Este individuo tranquilo, reservado y con un tono de voz tranquilo, es el piloto de pruebas de mayor prestigio de la historia, y se le considera responsable del tono de voz que tienen los pilotos de línea aérea que, en los años 60, empezaron a imitar su aura de frialdad ante cualquier peligro. Si el avión en que viajas tiene un problema y escuchas algo como «señores pasajeros… eeehhh… acabamos de perder el motor de estribor yyyy… bueno, parece que se no se despliega el tren de aterrizaje, esta lucecita parece que no quiere encenderse, perooo… no parece que tengamos problemas graves», es que están siguiendo la estela de Chuck Yeager.
La película es casi un docudrama, por el estilo tranquilo y aséptico. No hay mucha música dramática, no hay escenas de dramatismo heroico y todo se desarrolla con tranquilidad. Como que son tres horas y diez minutos de película. Pero no tienes la sensación de estar viendo algo aburrido. El ritmo se mantiene con bastante decencia y siempre está ocurriendo algo, lo que se beneficia además de un pequeño toque de humor aquí y allá, no porque pretenda ser una comedia, sino por las paradojas de las situaciones que viven los astronautas.
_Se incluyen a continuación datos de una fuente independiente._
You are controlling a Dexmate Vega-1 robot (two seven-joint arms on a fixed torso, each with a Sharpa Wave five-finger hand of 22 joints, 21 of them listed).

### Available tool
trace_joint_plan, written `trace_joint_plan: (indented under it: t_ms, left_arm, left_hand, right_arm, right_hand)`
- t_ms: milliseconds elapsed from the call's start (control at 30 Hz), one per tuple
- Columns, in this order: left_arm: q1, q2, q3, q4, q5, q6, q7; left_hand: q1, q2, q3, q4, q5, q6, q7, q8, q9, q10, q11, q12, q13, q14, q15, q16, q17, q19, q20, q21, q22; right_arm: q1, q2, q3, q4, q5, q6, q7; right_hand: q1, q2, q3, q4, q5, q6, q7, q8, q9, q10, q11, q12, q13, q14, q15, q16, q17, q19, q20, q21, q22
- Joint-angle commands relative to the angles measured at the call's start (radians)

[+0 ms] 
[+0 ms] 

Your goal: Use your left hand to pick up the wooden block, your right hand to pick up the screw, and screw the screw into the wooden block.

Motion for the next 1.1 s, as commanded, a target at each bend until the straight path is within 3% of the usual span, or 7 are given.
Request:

Hay muchos personajes. Los siete pilotos del programa Mercury, Chuck Yeager, otro piloto, las esposas, la camarera del bar que frecuentan los pilotos, el vicepresidente de los Estados Unidos, el jefe del programa de misiles, incluso un jovencísimo Jeff Goldblum interpretando a un funcionario que va corriendo a todas partes y siempre llega tarde. Destacan Ed Harris, Scott Glenn, Dennis Quaid o Fred Ward en los papeles de esos siete astronautas y un estupendo Donald Moffat en el papel de vicepresidente Johnson, pero es una película muy coral, en la que tenemos a mucha gente poco tiempo en pantalla, y todos tienen algún papel en lo que está ocurriendo, hasta el punto de que es difícil saber quién es un personaje principal y quién un secundario.
Te adelanto que la película fue un fracaso de taquilla y es difícil saber por qué, porque la verdad es que está muy bien hecha, se lleva muy bien, es entretenida y la historia es interesante. ¿Son tres horas y pico mucho tiempo? No creo que fuera ese el problema. Yo la veo de vez en cuando y siempre es agradable pasar una tarde rememorando «de qué estaban hechos» esos pilotos de prueba que arriesgaban sus vidas en dar los primeros pasos de la humanidad en el espacio.
Mi consejo es que la veas si no lo has hecho ya. Creo que verás que merece la pena.